• Source records:
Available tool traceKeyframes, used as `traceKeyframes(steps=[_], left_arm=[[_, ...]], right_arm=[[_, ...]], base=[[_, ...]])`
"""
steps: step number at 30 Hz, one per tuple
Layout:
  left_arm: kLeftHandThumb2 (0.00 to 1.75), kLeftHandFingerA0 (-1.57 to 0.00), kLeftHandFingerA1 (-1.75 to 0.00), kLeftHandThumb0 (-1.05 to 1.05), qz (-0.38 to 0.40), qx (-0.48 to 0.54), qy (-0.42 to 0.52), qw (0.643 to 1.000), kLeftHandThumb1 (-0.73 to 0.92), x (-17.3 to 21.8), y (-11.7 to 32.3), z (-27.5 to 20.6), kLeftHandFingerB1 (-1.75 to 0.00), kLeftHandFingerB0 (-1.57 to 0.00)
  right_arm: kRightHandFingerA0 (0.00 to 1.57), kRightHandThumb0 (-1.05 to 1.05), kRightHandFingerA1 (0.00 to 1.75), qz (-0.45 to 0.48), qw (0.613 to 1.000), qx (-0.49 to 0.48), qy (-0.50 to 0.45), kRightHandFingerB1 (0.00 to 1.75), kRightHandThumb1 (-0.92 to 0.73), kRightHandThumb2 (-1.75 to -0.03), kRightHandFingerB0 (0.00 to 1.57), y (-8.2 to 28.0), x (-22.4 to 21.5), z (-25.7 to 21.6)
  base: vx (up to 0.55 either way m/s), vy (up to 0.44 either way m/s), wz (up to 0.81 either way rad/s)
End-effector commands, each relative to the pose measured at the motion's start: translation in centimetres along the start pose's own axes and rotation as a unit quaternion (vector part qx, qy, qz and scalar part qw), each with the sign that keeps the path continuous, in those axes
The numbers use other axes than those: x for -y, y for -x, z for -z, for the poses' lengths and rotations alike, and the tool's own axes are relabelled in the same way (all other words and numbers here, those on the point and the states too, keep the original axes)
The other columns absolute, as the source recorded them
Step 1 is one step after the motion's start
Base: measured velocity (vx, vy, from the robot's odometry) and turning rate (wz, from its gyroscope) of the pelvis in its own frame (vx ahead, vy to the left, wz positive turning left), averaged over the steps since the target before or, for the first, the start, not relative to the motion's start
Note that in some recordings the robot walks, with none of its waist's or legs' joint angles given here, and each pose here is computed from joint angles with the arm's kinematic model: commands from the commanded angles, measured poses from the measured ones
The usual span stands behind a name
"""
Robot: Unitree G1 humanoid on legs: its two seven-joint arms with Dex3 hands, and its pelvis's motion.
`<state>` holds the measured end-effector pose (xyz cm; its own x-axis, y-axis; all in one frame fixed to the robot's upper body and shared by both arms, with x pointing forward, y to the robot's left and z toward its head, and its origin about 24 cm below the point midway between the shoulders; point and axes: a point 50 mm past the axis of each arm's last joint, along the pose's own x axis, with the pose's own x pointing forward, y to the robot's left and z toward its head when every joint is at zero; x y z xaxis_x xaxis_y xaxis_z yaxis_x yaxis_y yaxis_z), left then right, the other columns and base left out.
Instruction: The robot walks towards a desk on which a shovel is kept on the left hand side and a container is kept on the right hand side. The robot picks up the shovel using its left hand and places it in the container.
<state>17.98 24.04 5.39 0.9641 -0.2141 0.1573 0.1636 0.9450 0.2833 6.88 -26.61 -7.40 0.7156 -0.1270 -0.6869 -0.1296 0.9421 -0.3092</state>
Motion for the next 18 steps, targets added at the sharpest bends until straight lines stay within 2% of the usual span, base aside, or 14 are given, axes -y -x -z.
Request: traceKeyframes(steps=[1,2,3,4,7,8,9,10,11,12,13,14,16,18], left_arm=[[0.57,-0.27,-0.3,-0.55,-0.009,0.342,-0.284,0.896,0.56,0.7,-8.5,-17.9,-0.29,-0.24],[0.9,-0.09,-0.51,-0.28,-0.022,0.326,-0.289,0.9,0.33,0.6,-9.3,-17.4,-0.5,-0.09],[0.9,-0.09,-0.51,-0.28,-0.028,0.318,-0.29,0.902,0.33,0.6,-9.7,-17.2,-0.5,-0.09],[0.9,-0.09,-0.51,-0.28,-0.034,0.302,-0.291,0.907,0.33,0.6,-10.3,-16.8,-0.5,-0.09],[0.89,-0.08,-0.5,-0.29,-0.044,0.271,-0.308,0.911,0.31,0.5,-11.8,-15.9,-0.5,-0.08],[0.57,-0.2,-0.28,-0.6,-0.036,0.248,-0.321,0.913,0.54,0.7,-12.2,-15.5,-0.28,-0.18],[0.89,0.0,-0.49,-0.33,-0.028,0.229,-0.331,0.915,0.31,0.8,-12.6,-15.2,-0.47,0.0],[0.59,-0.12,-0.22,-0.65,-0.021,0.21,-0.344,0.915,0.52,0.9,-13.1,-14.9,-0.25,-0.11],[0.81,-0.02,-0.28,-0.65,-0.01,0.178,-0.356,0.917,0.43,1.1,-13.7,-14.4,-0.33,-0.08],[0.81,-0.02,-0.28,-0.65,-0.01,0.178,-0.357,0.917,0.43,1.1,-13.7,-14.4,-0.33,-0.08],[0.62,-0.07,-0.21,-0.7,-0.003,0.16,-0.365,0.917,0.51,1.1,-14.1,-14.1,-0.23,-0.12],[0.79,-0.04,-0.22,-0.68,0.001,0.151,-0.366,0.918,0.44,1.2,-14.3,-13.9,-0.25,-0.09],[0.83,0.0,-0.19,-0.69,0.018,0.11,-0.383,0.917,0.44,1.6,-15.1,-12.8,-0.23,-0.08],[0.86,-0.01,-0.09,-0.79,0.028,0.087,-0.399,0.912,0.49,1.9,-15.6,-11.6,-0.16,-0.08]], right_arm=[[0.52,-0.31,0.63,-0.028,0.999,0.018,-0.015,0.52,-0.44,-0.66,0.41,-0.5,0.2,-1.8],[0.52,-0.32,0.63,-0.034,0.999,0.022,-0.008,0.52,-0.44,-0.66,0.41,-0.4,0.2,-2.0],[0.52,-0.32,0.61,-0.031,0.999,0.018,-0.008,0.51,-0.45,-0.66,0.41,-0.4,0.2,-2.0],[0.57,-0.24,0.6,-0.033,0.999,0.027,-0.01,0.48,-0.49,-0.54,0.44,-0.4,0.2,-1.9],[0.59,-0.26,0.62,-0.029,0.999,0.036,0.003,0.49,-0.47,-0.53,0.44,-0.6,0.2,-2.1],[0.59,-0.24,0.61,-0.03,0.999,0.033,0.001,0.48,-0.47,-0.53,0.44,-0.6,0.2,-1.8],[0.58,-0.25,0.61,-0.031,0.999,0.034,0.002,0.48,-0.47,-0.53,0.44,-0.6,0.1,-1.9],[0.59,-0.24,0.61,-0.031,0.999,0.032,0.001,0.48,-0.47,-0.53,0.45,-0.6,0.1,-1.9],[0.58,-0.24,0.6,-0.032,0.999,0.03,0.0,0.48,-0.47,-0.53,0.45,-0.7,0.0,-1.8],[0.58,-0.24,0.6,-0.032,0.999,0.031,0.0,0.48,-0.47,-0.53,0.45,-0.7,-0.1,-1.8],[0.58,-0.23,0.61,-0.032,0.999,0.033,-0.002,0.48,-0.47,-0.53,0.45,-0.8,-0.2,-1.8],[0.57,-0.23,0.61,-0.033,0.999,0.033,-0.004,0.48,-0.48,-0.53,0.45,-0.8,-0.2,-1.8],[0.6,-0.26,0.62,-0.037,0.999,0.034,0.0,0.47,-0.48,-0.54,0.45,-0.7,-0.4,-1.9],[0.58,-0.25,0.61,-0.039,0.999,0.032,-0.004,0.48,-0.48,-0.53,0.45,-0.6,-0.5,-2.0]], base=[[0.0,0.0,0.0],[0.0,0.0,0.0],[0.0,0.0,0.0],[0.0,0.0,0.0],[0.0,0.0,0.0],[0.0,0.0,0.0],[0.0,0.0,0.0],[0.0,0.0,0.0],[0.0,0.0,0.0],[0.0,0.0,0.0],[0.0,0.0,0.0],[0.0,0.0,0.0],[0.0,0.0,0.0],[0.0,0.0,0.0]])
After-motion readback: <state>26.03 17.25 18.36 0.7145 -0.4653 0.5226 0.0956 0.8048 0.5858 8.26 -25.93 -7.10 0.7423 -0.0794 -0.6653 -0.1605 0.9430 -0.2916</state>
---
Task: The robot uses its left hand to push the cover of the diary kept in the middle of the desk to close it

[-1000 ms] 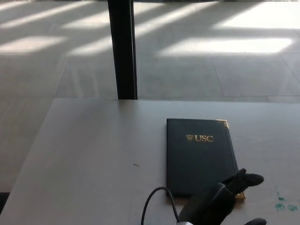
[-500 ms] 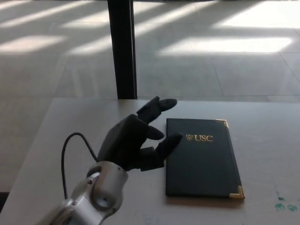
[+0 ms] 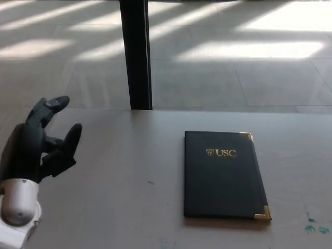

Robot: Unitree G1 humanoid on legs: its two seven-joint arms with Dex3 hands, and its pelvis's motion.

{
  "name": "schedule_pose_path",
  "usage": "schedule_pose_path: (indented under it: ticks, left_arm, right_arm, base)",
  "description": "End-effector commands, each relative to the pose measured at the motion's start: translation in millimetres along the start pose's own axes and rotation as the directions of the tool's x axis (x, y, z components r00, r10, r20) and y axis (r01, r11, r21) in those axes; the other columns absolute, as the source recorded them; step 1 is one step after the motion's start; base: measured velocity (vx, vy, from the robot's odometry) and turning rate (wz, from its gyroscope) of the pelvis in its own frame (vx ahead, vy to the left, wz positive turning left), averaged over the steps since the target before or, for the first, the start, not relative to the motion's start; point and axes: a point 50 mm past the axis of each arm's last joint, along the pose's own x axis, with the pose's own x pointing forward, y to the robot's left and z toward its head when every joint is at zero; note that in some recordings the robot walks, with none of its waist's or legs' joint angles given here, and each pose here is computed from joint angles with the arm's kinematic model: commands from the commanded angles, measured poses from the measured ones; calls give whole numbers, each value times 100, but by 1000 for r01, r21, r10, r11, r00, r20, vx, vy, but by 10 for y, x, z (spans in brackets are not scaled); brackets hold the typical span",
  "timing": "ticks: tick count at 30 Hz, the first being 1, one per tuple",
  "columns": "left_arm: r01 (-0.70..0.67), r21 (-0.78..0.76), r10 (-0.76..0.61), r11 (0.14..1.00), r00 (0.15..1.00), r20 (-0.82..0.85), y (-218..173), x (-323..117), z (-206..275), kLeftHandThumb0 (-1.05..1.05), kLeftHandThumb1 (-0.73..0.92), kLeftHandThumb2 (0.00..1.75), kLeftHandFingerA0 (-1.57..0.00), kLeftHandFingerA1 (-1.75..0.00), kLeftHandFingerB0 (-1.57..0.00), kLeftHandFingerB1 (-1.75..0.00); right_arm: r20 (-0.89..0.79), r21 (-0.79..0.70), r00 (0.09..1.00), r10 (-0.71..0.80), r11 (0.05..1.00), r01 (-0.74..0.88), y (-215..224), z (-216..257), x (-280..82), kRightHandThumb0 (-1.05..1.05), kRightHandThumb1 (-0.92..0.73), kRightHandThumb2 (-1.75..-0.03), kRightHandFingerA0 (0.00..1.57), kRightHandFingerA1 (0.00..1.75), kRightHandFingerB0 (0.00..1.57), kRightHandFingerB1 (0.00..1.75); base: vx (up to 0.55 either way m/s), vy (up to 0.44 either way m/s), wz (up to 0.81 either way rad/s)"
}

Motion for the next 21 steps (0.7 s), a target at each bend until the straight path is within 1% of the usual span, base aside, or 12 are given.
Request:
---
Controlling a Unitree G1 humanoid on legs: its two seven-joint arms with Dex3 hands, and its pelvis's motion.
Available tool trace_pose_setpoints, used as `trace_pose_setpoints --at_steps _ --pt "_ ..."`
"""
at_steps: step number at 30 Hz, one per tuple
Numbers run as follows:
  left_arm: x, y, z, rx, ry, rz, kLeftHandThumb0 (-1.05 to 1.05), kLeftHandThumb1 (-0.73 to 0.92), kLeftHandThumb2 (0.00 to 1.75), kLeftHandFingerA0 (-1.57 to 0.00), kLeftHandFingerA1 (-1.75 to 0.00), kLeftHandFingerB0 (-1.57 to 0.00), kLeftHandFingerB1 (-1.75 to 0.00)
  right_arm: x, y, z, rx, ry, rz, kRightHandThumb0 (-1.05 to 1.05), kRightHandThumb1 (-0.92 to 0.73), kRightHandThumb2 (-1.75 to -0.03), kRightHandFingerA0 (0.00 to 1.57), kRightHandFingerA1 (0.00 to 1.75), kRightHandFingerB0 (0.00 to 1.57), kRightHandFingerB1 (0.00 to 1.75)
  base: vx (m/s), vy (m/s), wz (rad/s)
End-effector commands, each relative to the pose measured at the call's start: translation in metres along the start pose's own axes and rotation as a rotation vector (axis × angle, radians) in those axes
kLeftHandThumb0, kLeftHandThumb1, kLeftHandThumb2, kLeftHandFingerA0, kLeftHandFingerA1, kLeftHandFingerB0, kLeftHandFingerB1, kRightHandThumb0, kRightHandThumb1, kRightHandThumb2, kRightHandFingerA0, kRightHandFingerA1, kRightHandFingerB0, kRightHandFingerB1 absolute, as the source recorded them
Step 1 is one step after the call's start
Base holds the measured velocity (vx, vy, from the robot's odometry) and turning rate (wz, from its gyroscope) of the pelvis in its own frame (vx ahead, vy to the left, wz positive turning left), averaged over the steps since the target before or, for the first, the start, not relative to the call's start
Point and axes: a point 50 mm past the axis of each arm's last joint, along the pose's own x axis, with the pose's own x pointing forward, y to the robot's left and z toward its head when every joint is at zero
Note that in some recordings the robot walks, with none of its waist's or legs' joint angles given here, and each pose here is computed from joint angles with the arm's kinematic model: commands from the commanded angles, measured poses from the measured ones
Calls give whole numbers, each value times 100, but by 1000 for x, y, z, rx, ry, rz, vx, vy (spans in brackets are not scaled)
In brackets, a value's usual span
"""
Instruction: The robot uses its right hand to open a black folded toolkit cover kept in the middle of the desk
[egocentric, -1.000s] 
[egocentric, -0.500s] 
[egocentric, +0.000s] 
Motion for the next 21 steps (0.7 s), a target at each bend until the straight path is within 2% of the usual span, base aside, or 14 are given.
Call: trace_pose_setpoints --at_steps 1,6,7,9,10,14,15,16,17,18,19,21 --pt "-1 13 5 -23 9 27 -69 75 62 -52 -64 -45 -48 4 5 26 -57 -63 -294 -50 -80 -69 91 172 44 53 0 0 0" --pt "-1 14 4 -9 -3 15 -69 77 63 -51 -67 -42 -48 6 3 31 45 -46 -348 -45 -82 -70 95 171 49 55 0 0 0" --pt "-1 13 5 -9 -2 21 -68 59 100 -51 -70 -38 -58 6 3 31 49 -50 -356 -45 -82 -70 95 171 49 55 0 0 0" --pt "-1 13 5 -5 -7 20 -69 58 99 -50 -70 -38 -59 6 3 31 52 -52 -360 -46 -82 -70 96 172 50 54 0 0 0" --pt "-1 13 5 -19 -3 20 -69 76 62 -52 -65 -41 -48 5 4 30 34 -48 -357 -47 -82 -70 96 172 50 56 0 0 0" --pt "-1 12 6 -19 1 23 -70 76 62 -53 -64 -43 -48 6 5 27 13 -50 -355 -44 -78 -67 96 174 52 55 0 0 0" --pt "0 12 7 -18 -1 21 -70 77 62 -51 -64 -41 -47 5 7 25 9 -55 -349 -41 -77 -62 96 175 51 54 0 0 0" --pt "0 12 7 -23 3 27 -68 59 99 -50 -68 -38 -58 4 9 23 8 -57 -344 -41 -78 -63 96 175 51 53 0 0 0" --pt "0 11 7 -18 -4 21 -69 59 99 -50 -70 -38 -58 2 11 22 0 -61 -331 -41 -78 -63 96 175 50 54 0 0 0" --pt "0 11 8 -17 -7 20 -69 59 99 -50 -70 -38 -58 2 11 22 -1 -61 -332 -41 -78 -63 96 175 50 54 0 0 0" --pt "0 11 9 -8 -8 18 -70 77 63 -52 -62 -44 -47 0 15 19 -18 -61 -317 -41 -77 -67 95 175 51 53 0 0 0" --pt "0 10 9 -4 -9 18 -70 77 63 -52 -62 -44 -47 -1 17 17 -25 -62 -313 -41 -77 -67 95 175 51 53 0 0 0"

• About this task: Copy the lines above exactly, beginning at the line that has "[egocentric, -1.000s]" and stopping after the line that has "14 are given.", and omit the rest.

• Result of this exercise:
[egocentric, -1.000s] 
[egocentric, -0.500s] 
[egocentric, +0.000s] 
Motion for the next 21 steps (0.7 s), a target at each bend until the straight path is within 2% of the usual span, base aside, or 14 are given.

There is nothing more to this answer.